_TASK DETAILS_
The response must consist of each line in the listing that has the word "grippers" in it.

══════

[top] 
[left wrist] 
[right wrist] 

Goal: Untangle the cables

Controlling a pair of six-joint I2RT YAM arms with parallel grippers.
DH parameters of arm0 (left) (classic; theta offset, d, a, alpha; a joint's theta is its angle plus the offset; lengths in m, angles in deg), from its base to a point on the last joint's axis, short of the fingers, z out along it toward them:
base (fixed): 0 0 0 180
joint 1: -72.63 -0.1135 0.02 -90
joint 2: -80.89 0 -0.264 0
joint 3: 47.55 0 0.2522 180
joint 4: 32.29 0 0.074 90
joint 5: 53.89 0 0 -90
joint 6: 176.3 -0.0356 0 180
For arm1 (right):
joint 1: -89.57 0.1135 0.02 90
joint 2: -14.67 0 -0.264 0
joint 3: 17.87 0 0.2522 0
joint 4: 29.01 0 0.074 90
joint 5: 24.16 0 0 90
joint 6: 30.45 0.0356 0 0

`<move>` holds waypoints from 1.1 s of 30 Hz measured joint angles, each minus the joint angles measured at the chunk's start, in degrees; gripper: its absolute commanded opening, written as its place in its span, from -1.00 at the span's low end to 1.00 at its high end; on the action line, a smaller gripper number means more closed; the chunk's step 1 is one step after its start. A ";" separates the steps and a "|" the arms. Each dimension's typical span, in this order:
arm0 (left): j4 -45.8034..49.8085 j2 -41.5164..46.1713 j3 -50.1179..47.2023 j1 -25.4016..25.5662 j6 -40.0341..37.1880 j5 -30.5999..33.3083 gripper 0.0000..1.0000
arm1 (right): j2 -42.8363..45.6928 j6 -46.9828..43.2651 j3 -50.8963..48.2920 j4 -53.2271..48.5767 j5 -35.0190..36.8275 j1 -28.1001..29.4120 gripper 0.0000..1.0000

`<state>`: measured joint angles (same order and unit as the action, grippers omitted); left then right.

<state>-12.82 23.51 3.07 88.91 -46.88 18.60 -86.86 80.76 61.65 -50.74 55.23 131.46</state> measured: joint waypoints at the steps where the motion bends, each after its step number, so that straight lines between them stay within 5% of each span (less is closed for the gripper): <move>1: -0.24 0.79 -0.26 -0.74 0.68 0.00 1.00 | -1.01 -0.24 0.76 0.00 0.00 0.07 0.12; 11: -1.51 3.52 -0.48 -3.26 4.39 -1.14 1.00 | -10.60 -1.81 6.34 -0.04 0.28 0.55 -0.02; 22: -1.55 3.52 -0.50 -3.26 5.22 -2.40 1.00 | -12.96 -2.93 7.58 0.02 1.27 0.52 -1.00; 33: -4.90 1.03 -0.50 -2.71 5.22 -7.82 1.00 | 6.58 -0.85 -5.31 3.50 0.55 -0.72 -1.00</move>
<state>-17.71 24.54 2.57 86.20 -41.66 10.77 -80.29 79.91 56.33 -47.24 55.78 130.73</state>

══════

_EXERCISE SOLUTION_
Controlling a pair of six-joint I2RT YAM arms with parallel grippers.
`<state>`: measured joint angles (same order and unit as the action, grippers omitted); left then right.

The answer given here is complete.